** TASK DETAILS **
The reply should hold only the lines from the one with "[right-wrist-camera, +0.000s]" to the one with "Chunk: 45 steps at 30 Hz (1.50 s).", both ends kept, exactly as they appear below, without any pictures.

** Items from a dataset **
++++++++++++++++++++

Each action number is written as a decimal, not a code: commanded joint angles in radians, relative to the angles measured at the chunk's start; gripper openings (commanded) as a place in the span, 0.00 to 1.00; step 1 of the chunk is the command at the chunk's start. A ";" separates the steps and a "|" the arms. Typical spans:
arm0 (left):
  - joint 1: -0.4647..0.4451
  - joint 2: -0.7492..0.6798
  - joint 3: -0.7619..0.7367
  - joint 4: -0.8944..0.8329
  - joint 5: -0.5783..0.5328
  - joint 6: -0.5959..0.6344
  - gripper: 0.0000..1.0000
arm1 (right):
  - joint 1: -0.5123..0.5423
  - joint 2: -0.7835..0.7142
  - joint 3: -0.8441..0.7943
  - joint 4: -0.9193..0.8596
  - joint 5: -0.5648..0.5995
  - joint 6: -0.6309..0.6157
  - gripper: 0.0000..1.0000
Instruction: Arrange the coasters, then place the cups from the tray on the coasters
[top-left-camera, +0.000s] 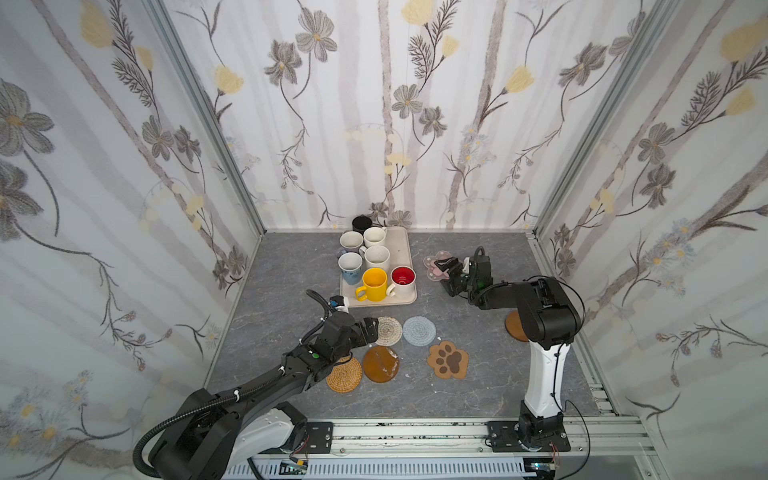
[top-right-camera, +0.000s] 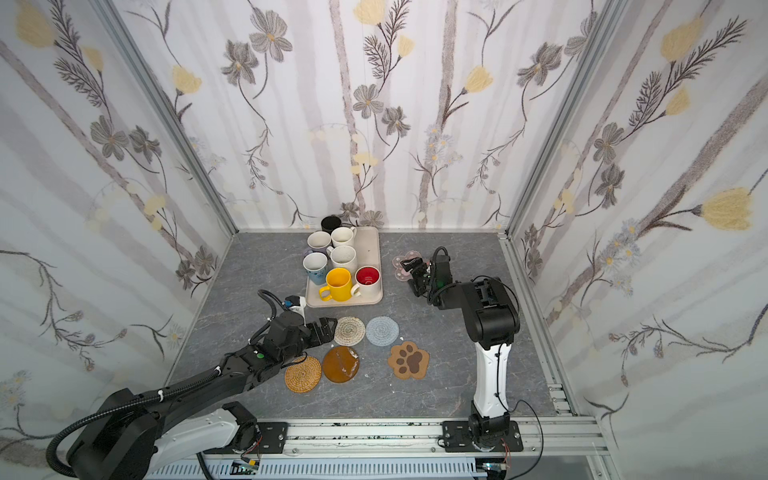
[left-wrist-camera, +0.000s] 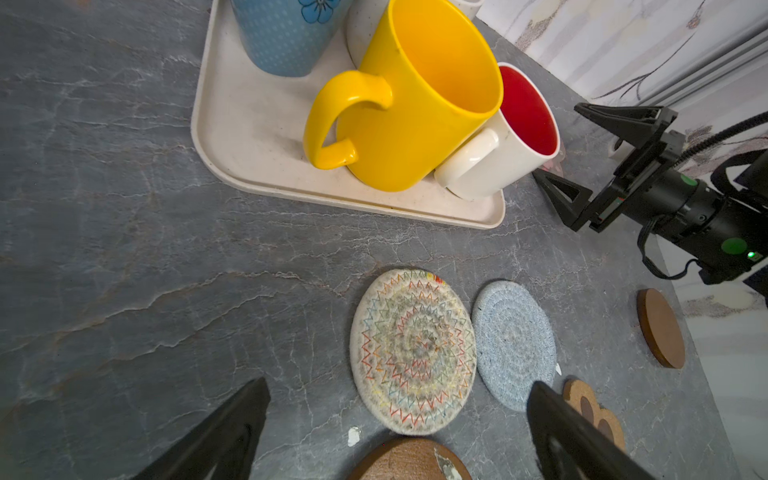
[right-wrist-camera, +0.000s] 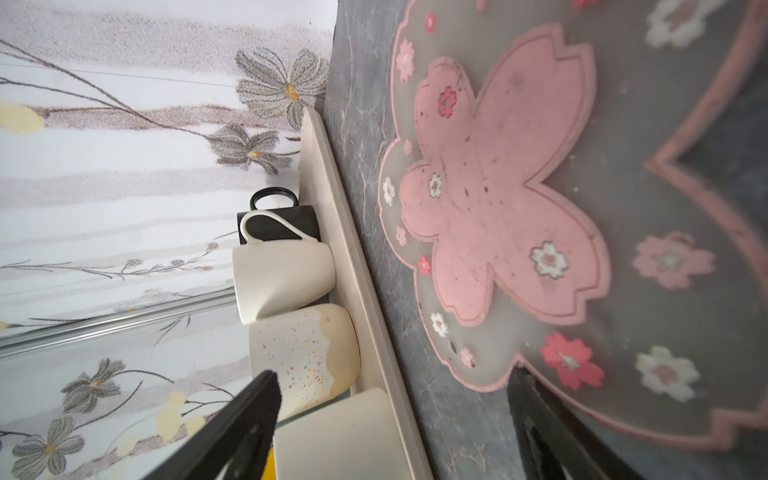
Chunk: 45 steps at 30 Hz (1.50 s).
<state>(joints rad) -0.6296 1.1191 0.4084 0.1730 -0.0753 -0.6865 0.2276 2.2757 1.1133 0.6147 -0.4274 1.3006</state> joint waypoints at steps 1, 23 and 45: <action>0.000 0.028 0.009 0.056 0.007 0.002 1.00 | -0.004 0.034 0.068 -0.063 0.016 -0.005 0.87; -0.198 -0.050 0.132 -0.067 -0.109 0.034 1.00 | -0.079 -0.595 -0.250 -0.477 0.125 -0.498 0.99; -0.394 0.072 0.234 -0.112 -0.192 -0.010 1.00 | -0.558 -1.090 -0.687 -0.711 0.338 -0.440 1.00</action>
<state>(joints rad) -1.0203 1.1828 0.6300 0.0551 -0.2390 -0.6804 -0.3008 1.1969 0.4419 -0.0734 -0.1398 0.8478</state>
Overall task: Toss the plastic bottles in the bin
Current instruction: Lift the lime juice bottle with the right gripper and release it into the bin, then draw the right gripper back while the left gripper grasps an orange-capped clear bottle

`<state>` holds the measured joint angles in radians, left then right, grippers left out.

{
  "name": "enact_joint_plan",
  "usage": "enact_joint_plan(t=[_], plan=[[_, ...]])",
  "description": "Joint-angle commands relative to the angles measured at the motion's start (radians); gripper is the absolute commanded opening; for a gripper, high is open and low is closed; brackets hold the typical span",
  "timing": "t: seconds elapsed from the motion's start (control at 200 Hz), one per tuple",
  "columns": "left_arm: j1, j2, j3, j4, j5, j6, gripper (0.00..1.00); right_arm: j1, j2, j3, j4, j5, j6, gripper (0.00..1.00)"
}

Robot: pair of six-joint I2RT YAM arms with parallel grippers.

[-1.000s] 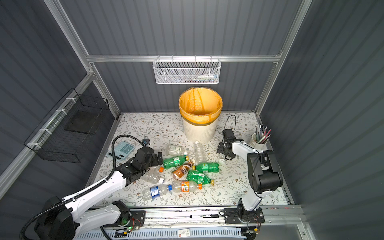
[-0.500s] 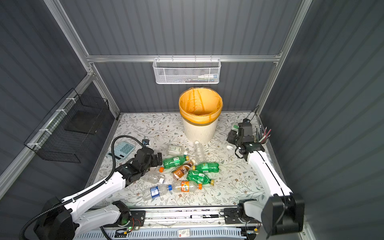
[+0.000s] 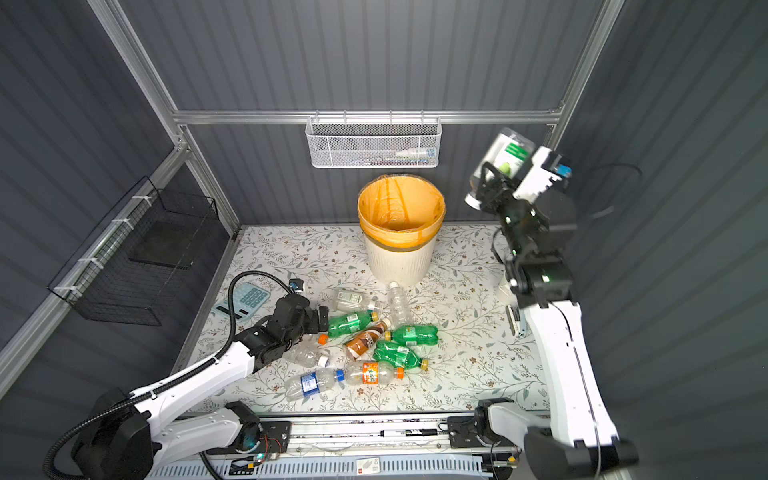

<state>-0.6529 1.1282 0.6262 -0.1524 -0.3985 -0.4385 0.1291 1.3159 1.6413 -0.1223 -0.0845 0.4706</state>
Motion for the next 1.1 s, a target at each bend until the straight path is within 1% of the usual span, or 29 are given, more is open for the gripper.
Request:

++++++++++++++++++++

** TASK ANSWER **
[right-wrist-camera, +0.000s] 
Chunk: 45 steps at 30 Hz (1.50 s).

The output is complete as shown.